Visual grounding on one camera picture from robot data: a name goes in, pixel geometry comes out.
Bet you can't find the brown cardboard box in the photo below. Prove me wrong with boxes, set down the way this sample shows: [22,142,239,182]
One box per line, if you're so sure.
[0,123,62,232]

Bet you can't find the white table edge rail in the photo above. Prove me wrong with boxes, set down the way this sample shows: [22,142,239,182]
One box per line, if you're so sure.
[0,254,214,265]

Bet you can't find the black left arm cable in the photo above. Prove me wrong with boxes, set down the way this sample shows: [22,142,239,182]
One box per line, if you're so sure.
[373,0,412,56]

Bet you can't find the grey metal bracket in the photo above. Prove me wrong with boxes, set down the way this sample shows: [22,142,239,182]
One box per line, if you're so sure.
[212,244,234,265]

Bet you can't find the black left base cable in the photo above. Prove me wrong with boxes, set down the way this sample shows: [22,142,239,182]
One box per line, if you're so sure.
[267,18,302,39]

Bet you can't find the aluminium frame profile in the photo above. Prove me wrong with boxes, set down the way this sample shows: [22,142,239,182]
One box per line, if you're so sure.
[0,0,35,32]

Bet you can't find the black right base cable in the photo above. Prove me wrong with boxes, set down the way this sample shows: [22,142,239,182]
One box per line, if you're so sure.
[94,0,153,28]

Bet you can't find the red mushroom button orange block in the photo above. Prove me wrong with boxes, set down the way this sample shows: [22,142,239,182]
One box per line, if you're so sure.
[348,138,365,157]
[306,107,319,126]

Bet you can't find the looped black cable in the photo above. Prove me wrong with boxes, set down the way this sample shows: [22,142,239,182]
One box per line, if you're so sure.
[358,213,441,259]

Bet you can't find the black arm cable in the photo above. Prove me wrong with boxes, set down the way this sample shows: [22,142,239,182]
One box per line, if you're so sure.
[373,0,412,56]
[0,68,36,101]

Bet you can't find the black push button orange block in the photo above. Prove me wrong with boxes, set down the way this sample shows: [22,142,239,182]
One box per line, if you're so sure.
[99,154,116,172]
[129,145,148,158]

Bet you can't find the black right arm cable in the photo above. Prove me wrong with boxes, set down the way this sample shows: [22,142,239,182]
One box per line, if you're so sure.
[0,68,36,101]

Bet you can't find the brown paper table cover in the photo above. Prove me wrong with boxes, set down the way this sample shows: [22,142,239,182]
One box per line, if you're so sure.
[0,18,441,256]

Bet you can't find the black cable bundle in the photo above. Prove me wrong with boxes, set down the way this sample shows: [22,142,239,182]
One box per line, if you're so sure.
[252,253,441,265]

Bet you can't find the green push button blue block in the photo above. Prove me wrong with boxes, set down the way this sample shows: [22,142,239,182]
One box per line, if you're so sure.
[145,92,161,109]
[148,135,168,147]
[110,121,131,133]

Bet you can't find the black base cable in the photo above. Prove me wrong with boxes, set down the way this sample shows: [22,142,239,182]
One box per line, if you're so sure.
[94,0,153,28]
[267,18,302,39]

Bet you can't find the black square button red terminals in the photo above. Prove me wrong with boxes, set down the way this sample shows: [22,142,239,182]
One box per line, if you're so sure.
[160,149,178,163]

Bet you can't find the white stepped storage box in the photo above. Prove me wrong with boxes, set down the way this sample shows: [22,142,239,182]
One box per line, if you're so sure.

───

** Exercise aim **
After the last line, print all the entries once again, unchanged.

** Response **
Visual grounding on one camera picture from robot data: a name goes in, pixel geometry comes out.
Bet you can't find the brown cardboard box in the photo below. Prove me wrong with boxes, set down the way this sample shows: [22,142,239,182]
One box per line, if you're so sure.
[0,123,62,232]

Bet you can't find the white table edge rail in the photo above. Prove me wrong with boxes, set down the way this sample shows: [22,142,239,182]
One box per line, if you're so sure.
[0,254,214,265]

Bet you can't find the black left arm cable in the photo above. Prove me wrong with boxes, set down the way this sample shows: [22,142,239,182]
One box per line, if you're so sure.
[373,0,412,56]

Bet you can't find the grey metal bracket in the photo above. Prove me wrong with boxes, set down the way this sample shows: [22,142,239,182]
One box per line, if you're so sure.
[212,244,234,265]

Bet you can't find the black left base cable in the photo above. Prove me wrong with boxes, set down the way this sample shows: [22,142,239,182]
One box per line, if you're so sure.
[267,18,302,39]

Bet you can't find the aluminium frame profile in the photo above. Prove me wrong with boxes, set down the way this sample shows: [22,142,239,182]
One box per line, if you're so sure.
[0,0,35,32]

Bet you can't find the black right base cable in the photo above. Prove me wrong with boxes, set down the way this sample shows: [22,142,239,182]
One box per line, if you're so sure.
[94,0,153,28]

Bet you can't find the red mushroom button orange block in the photo above. Prove me wrong with boxes, set down the way this sample shows: [22,142,239,182]
One box per line, if you're so sure.
[348,138,365,157]
[306,107,319,126]

Bet you can't find the looped black cable in the photo above. Prove me wrong with boxes, set down the way this sample shows: [22,142,239,182]
One box per line, if you're so sure.
[358,213,441,259]

Bet you can't find the black arm cable in the photo above. Prove me wrong with boxes, set down the way this sample shows: [22,142,239,182]
One box per line, if you're so sure.
[373,0,412,56]
[0,68,36,101]

Bet you can't find the black push button orange block in the photo above. Prove me wrong with boxes, set down the way this sample shows: [22,142,239,182]
One box per line, if you're so sure.
[99,154,116,172]
[129,145,148,158]

Bet you can't find the black right arm cable in the photo above. Prove me wrong with boxes, set down the way this sample shows: [22,142,239,182]
One box per line, if you're so sure.
[0,68,36,101]

Bet you can't find the brown paper table cover in the photo above. Prove me wrong with boxes, set down the way this sample shows: [22,142,239,182]
One box per line, if you're so sure.
[0,18,441,256]

Bet you can't find the black cable bundle in the photo above. Prove me wrong with boxes, set down the way this sample shows: [22,142,239,182]
One box per line, if you're so sure.
[252,253,441,265]

Bet you can't find the green push button blue block in the photo above. Prove me wrong with boxes, set down the way this sample shows: [22,142,239,182]
One box per line, if you're so sure.
[145,92,161,109]
[148,135,168,147]
[110,121,131,133]

Bet you can't find the black base cable in the photo above. Prove me wrong with boxes, set down the way this sample shows: [22,142,239,182]
One box per line, if you're so sure.
[94,0,153,28]
[267,18,302,39]

Bet you can't find the black square button red terminals in the photo above. Prove me wrong with boxes, set down the way this sample shows: [22,142,239,182]
One box per line, if you're so sure.
[160,149,178,163]

Bet you can't find the white stepped storage box in the photo above. Prove me wrong with boxes, set down the way this sample shows: [22,142,239,182]
One box per line, if you're so sure.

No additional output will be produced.